▸ **TASK DETAILS**: Restate all the data word for word and omit the pictures.
━━━━━ RECORDS SHOWN ━━━━━
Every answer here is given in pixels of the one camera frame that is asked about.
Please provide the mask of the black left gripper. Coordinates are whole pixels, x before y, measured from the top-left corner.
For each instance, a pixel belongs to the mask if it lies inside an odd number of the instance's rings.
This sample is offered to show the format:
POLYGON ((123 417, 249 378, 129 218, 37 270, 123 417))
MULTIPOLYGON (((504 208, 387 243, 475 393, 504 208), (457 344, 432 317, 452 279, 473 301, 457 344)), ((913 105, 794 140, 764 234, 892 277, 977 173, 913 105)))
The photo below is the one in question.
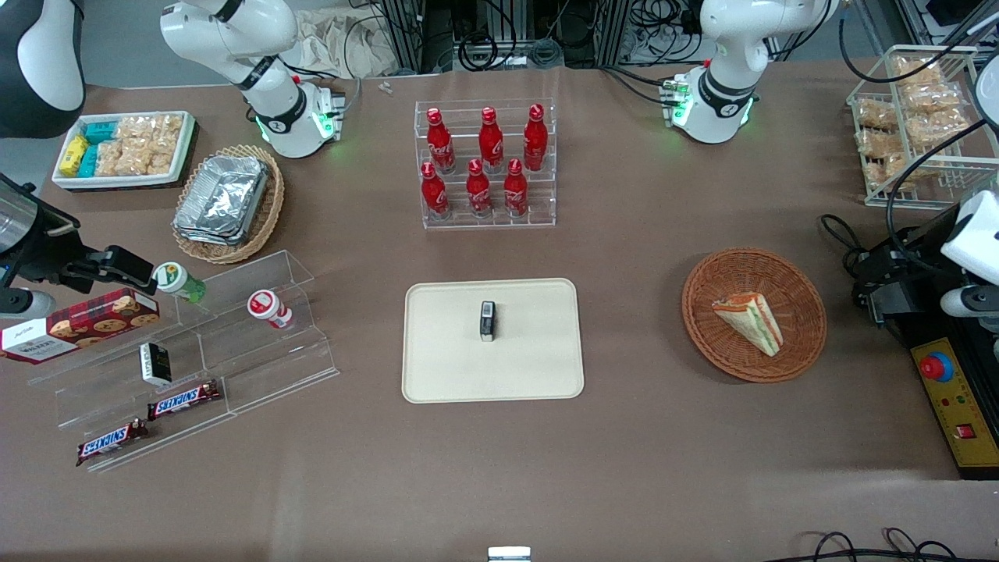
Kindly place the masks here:
POLYGON ((912 313, 910 283, 931 283, 939 291, 965 285, 963 267, 942 253, 953 231, 953 225, 894 225, 889 247, 849 250, 849 274, 857 283, 857 306, 867 310, 875 325, 912 313), (895 270, 893 252, 901 256, 895 261, 895 270), (892 283, 875 284, 888 278, 892 283))

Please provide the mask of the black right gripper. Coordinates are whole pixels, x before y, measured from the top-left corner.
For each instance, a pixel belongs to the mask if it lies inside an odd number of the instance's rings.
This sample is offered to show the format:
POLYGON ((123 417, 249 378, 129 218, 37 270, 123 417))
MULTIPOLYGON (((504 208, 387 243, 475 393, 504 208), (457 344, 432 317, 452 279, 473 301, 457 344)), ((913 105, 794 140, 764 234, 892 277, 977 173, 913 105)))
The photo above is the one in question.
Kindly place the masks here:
━━━━━
▸ **TASK OUTPUT**:
Every answer here is given in pixels of the one camera frame that is asked about.
Please provide the mask of the black left gripper. Coordinates are whole pixels, x before y, measured from the top-left corner.
For each instance, a pixel belongs to the mask if it lies inside an odd number of the instance's rings.
This sample is offered to show the format:
POLYGON ((123 417, 249 378, 129 218, 37 270, 123 417))
MULTIPOLYGON (((504 208, 387 243, 475 393, 504 208), (457 344, 432 317, 452 279, 473 301, 457 344)), ((913 105, 794 140, 764 234, 892 277, 977 173, 913 105)))
The photo below is the one in question.
Kindly place the masks here:
POLYGON ((912 313, 910 283, 931 283, 939 291, 965 285, 963 267, 942 253, 953 231, 953 225, 894 225, 889 247, 849 250, 849 274, 857 283, 857 306, 867 310, 875 325, 912 313), (895 270, 893 252, 901 256, 895 261, 895 270), (892 283, 875 284, 888 278, 892 283))

Please provide the mask of the black right gripper. Coordinates are whole pixels, x before y, measured from the top-left corner.
For each instance, a pixel belongs to the mask if it lies inside an odd number of the instance's rings.
This sample is offered to show the format:
POLYGON ((123 417, 249 378, 129 218, 37 270, 123 417))
MULTIPOLYGON (((504 208, 387 243, 475 393, 504 208), (457 344, 432 317, 452 279, 473 301, 457 344)), ((913 105, 794 140, 764 234, 892 277, 977 173, 913 105)))
The photo above is the one in question.
Kindly place the masks here:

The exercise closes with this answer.